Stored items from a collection
- - -

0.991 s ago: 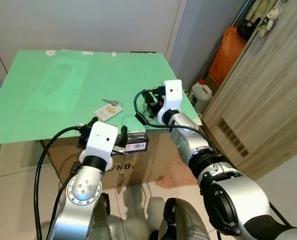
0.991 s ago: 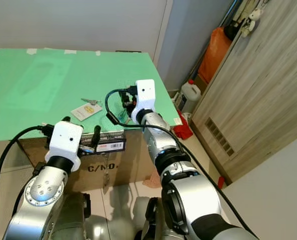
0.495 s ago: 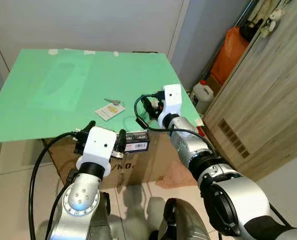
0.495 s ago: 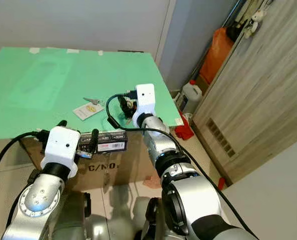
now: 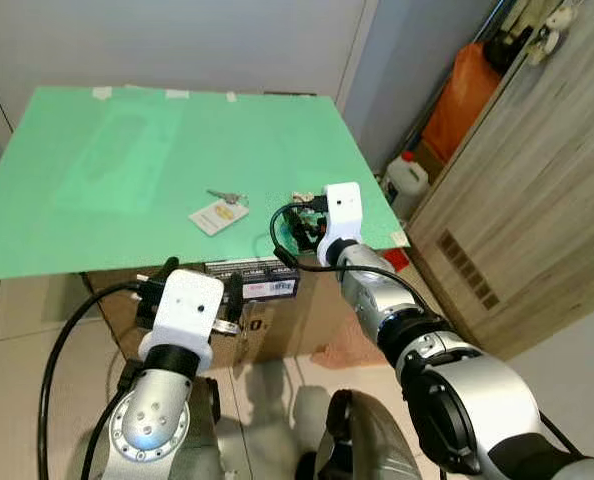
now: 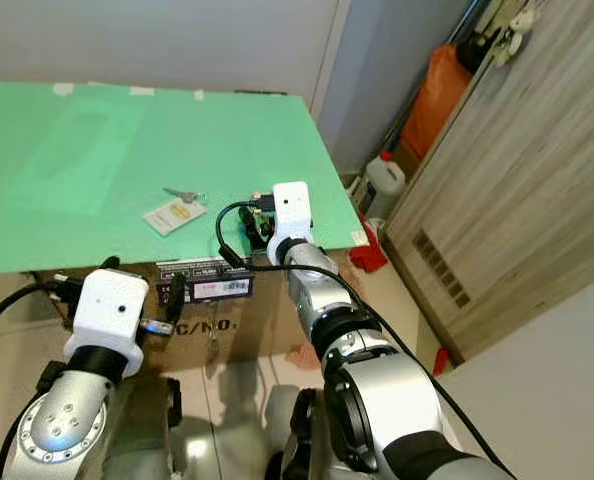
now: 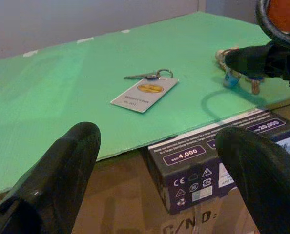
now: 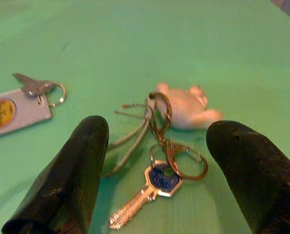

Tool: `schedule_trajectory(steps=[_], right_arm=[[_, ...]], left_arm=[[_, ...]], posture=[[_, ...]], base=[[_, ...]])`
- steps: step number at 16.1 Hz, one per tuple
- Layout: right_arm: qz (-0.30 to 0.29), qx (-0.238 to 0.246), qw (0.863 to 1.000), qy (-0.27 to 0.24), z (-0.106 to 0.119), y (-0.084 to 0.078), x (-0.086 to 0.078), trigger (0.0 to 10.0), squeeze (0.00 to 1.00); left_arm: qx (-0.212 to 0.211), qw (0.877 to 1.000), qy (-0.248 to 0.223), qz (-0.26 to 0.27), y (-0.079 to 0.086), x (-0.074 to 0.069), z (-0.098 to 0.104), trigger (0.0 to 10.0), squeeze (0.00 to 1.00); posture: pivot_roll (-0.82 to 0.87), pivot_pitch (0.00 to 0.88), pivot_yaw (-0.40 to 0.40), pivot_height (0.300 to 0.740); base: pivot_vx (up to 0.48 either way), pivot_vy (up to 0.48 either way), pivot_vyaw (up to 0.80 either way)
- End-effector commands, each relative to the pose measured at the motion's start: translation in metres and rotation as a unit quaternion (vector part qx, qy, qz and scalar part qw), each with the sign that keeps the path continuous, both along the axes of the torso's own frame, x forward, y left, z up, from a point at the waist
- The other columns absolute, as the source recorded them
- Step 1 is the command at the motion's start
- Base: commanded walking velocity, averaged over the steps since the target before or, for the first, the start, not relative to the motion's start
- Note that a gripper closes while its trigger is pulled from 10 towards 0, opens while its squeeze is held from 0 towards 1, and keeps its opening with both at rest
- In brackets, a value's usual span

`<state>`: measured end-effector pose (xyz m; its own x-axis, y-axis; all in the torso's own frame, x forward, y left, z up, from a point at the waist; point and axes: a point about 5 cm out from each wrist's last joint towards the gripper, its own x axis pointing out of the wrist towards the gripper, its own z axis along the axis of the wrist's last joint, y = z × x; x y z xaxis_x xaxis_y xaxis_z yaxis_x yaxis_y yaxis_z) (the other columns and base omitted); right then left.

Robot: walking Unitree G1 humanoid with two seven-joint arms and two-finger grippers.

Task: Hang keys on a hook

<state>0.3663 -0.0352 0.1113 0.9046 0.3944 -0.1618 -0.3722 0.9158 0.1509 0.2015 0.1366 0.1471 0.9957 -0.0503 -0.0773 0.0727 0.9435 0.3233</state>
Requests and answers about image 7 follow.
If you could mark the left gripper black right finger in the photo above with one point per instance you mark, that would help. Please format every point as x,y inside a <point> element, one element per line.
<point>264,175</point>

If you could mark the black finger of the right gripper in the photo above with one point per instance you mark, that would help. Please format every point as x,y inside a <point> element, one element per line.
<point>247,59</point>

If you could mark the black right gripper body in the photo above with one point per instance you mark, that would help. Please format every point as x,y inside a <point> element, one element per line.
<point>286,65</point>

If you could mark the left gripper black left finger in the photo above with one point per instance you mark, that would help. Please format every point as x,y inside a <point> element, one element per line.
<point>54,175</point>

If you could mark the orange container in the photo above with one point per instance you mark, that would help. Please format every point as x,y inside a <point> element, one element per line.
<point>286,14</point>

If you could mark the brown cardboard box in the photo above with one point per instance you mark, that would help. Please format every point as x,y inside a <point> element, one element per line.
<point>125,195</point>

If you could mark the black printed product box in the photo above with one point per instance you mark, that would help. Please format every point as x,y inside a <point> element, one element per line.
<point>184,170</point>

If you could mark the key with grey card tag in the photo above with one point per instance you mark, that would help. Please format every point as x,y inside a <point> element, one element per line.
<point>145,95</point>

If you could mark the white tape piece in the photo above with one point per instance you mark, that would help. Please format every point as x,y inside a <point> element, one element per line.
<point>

- - -

Task brief:
With the pictures removed, please retype each record exactly.

Written response:
0.991 s ago: 
0.991 s ago: 
0.495 s ago: 
0.495 s ago: 
now: 
now: 
now: 
now: 

Tool: `schedule_trajectory(steps=[_], right_arm=[[_, ...]], left_arm=[[_, ...]], posture=[[_, ...]], base=[[_, ...]])`
- steps: step number at 16.1 Hz, one per tuple
- Layout: right_arm: qz (-0.30 to 0.29), qx (-0.238 to 0.246), qw (0.863 to 1.000), qy (-0.27 to 0.24), z (-0.106 to 0.119), y (-0.084 to 0.078), x (-0.086 to 0.078), trigger (0.0 to 10.0), squeeze (0.00 to 1.00); left_arm: qx (-0.212 to 0.211), qw (0.877 to 1.000), qy (-0.248 to 0.223), qz (-0.26 to 0.27), y (-0.079 to 0.086), x (-0.074 to 0.069), z (-0.098 to 0.104), trigger (0.0 to 10.0), squeeze (0.00 to 1.00); posture: pivot_roll (-0.82 to 0.87), pivot_pitch (0.00 to 0.88), pivot_yaw (-0.40 to 0.40), pivot_height (0.300 to 0.740); base: pivot_vx (up to 0.48 either way), pivot_vy (up to 0.48 either way), pivot_vyaw (up to 0.80 either way)
- End-effector commands, each relative to the pose measured at the motion's start: translation in metres and rotation as a unit quaternion (vector part qx, qy, qz and scalar part qw), each with the sign that keeps the path continuous, both along the axes of the torso's own frame, x forward, y left, z up, from a point at the waist
- The other columns absolute, as the source recorded them
- Step 1 is the command at the motion's start
- Base: commanded walking velocity, averaged over the steps since the target before or, for the first, the start, not relative to the motion's start
- Note that a gripper closes while its trigger is pulled from 10 towards 0, opens while its squeeze is held from 0 towards 1, and keeps its opening with both at rest
- In brackets, a value's usual span

`<state>`: measured end-effector pose (xyz m; its own x-axis, y-axis; all in the torso's own frame, x forward, y left, z up, from a point at the waist; point and axes: a point about 5 cm out from each wrist's last joint towards the gripper, its own x axis pointing out of the wrist towards the gripper, its own z axis along the axis of the wrist's last joint, y = z × x; x y z xaxis_x xaxis_y xaxis_z yaxis_x yaxis_y yaxis_z) (the other columns and base omitted); right then left.

Robot: walking Unitree G1 humanoid with two seven-joint arms and two-finger grippers.

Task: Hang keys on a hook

<state>0.3663 -0.0352 0.1113 0.9046 0.3944 -0.1618 -0.3722 0.9158 0.1509 0.2015 0.1366 0.1471 0.9957 -0.0503 -0.0773 0.0727 0.9435 0.3233</state>
Requests and answers about image 7 follow.
If you could mark the left gripper black right finger in the photo above with one point per instance you mark, that would help. Please format every point as x,y inside a <point> element, one element per line.
<point>264,175</point>

If you could mark the black finger of the right gripper in the photo above with one point per instance you mark, that would help. Please format every point as x,y inside a <point> element, one element per line.
<point>247,59</point>

If you could mark the black right gripper body in the photo above with one point per instance you mark, that would help. Please format every point as x,y inside a <point> element, one element per line.
<point>286,65</point>

If you could mark the left gripper black left finger in the photo above with one point per instance you mark, that would help. Please format every point as x,y inside a <point> element, one element per line.
<point>54,175</point>

If you could mark the orange container in the photo above with one point per instance you mark, that would help. Please format every point as x,y inside a <point> element, one element per line.
<point>286,14</point>

If you could mark the brown cardboard box in the photo above with one point per instance you mark, that would help. Please format every point as x,y inside a <point> element, one element per line.
<point>125,195</point>

If you could mark the black printed product box in the photo above with one point per instance you mark, that would help. Please format every point as x,y inside a <point> element, one element per line.
<point>184,170</point>

If you could mark the key with grey card tag in the photo above with one point per instance you mark, that would help. Please format every point as x,y inside a <point> element, one element per line.
<point>145,95</point>

If you could mark the white tape piece in the photo above with one point per instance you mark, that would help. Please format every point as x,y inside a <point> element, one element per line.
<point>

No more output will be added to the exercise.